**YOUR TASK:**
All that belongs in the answer is the lines from the one containing "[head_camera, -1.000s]" to the end of the listing below, copied exactly, pictures excluded.

**GIVEN INFORMATION:**
Segment Open

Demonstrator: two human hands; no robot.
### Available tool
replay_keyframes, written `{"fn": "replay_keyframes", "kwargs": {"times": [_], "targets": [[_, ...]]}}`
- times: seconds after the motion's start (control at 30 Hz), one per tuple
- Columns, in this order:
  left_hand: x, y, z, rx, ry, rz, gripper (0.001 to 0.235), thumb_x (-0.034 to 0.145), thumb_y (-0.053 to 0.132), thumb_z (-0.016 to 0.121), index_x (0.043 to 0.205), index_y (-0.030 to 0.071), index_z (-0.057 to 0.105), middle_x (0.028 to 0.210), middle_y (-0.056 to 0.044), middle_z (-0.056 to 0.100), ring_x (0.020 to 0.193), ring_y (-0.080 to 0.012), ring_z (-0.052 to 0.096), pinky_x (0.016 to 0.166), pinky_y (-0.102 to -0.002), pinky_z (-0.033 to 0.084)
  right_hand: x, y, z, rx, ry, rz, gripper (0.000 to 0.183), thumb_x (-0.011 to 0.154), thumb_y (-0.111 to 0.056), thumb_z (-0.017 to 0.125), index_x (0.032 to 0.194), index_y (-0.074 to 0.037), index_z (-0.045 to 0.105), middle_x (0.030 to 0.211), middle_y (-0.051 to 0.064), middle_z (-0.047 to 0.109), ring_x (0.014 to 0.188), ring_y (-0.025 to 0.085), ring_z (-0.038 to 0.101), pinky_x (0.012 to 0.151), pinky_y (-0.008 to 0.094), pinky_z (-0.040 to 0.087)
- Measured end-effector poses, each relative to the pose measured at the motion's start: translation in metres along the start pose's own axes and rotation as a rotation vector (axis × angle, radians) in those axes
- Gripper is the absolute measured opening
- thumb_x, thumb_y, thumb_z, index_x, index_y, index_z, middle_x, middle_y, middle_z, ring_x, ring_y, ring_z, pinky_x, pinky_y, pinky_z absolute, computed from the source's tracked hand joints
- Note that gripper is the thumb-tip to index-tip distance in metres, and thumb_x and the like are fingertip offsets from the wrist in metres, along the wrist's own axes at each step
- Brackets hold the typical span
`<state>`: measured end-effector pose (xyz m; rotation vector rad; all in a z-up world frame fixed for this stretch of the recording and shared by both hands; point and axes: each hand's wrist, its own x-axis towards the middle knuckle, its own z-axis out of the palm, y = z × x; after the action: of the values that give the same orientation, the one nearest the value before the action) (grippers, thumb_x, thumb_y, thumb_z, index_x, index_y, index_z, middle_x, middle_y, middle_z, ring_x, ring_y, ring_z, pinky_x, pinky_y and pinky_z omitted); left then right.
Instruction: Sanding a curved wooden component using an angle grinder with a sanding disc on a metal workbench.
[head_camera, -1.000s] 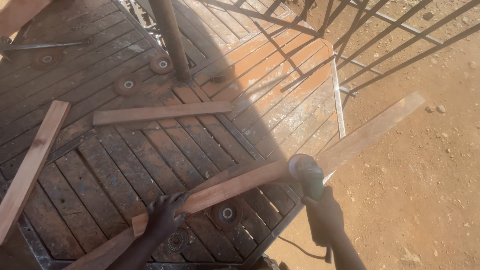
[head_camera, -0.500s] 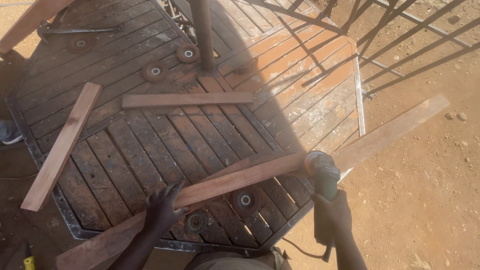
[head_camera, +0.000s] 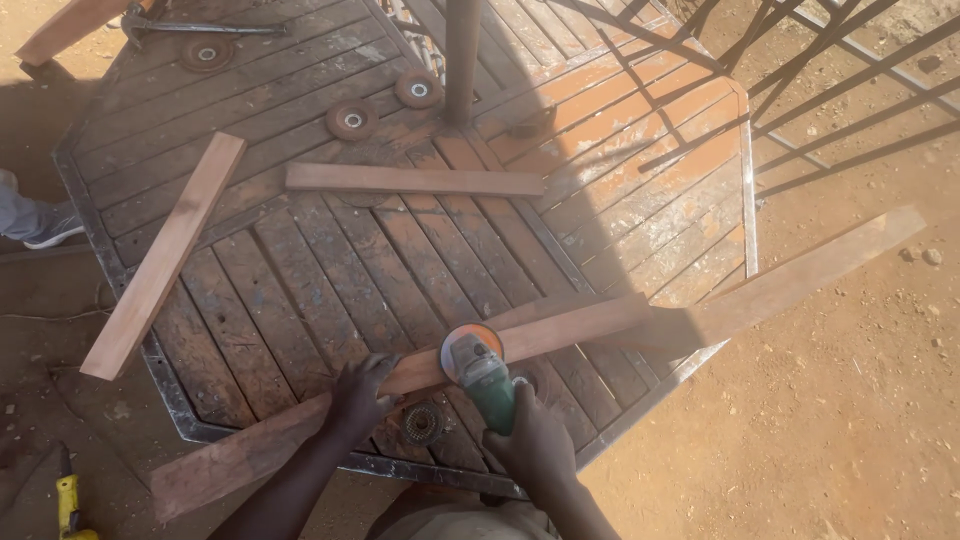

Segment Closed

**SOLUTION FOR THIS TASK:**
[head_camera, -1.000s] 
[head_camera, -0.500s] 
[head_camera, +0.000s] 

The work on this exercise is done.